Peer to Peer als direkte Computer zu Computer, respektive Querkommunikation, ist in der Informationstechnologie weit verbreitet und bekannt. Die Informationstechnologie selbst macht das Peer-to-Peer-Modell für eine breite Palette an Dienstleistungen einsetzbar – auch ausserhalb der ICT-Branche.

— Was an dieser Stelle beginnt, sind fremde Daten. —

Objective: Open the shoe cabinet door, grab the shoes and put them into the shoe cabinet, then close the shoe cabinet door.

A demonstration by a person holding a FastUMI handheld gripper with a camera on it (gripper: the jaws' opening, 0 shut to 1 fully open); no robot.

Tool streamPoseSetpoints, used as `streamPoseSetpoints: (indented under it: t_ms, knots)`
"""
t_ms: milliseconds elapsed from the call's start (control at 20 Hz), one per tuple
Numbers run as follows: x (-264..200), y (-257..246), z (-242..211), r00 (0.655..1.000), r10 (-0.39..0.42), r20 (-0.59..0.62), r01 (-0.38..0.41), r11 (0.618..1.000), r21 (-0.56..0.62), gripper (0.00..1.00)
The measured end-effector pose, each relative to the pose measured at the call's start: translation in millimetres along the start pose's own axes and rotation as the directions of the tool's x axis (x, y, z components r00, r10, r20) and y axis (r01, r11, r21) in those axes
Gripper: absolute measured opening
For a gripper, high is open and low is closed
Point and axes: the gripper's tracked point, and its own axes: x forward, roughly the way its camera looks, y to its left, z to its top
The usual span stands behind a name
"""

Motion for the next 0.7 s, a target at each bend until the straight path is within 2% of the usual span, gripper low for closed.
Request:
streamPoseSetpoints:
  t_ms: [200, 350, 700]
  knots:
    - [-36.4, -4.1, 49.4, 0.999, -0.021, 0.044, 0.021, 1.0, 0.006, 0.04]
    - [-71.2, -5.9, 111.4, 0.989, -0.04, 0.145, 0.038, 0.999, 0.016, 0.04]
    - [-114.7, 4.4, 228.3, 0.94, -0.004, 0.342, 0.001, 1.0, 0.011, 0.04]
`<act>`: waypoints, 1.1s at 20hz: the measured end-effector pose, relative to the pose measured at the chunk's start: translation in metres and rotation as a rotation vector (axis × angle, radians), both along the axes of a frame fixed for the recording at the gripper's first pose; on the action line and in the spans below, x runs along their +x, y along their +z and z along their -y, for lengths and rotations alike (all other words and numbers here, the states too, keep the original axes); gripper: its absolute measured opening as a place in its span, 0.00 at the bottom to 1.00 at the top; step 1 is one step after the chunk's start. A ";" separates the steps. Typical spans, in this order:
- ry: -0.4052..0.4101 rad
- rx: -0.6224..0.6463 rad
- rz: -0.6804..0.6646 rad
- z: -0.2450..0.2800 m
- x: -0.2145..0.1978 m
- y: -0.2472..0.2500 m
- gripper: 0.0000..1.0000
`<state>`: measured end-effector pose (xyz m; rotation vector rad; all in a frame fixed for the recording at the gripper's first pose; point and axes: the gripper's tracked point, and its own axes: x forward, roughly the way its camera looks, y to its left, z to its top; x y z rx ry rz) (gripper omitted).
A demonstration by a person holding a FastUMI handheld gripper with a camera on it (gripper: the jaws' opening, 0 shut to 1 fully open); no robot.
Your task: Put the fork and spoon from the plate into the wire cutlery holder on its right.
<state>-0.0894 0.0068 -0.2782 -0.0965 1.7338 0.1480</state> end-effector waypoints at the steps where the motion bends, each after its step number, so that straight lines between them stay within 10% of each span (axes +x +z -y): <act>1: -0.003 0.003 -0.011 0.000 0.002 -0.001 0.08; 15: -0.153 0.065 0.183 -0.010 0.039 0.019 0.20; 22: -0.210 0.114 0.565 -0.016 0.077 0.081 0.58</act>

In der Finanzindustrie wird das Modell durch Fintech Unternehmen zum Beispiel im Direct Lending entwickelt und eingesetzt. Fintech bringt Finanzierungsbedürfnisse durch den Einsatz von Online-Plattformen direkt mit dem Investitionsbedarf von Individuen und Institutionen zusammen. Dabei kann ein:e Kreditnehmer:in auch zum Investor oder zur Investorin werden, wenn sein oder ihr Unternehmen oder er respektive sie selbst zu viel Liquidität auf dem Konto haben. Andererseits kann ein:e Investor:in zum Kreditnehmer werden, wenn er eine Geschäftsopportunität in seiner Firma verwirklichen möchte. Der springende Punkt – Angebot und Nachfrage werden direkt und transparent miteinander verbunden.

Online-Plattformen weisen im Vergleich zu einem echten Peer-to-Peer-Netzwerk noch einige zentralistische Elemente auf. Allerdings dienen diese ausschliesslich der Vereinfachung des Beziehungsaufbaus zwischen den Peers. Peer-to-Peer bedeutet aber bereits Transparenz, Effizienz und Gleichberechtigung, also Finanzierung auf Augenhöhe.

Der Einsatz einer Blockchain wird für weitere Dezentralisierung sorgen und die heute durch Online-Plattformen angebotenen, zentralen Services weiter aufbrechen. Die Annäherung an ein echtes Peer-to-Peer-Netzwerk wird erreicht, ein einfacher Zugang ermöglicht und Transaktionskosten werden weiter verringert. Der Weg dahin und den breitflächigen Einsatz solcher Finanzierungsmodelle birgt noch einige Herausforderungen.

Technologieaffinität, der Zugang zu Finanzmitteln und transparenten Anlagen machen das Peer-to-Peer-Finanzierungsmodell attraktiv für die ICT-Branche – sei es für Unternehmen mit Finanzierungsbedarf oder Investoren mit Anlagebedarf. Doch wer sind die Investor:innen und Kreditnehmer:innen?

18 Prozent der investierten Gelder auf dem swisspeers Marktplatz stammen von Personen mit ICT-Hintergrund

Investoren auf der Peer-to-Peer-Plattform von swisspeers sind zu 70 Prozent Privatpersonen und 30 Prozent institutionelle Investoren wie Pensionskassen, Stiftungen und Family Offices.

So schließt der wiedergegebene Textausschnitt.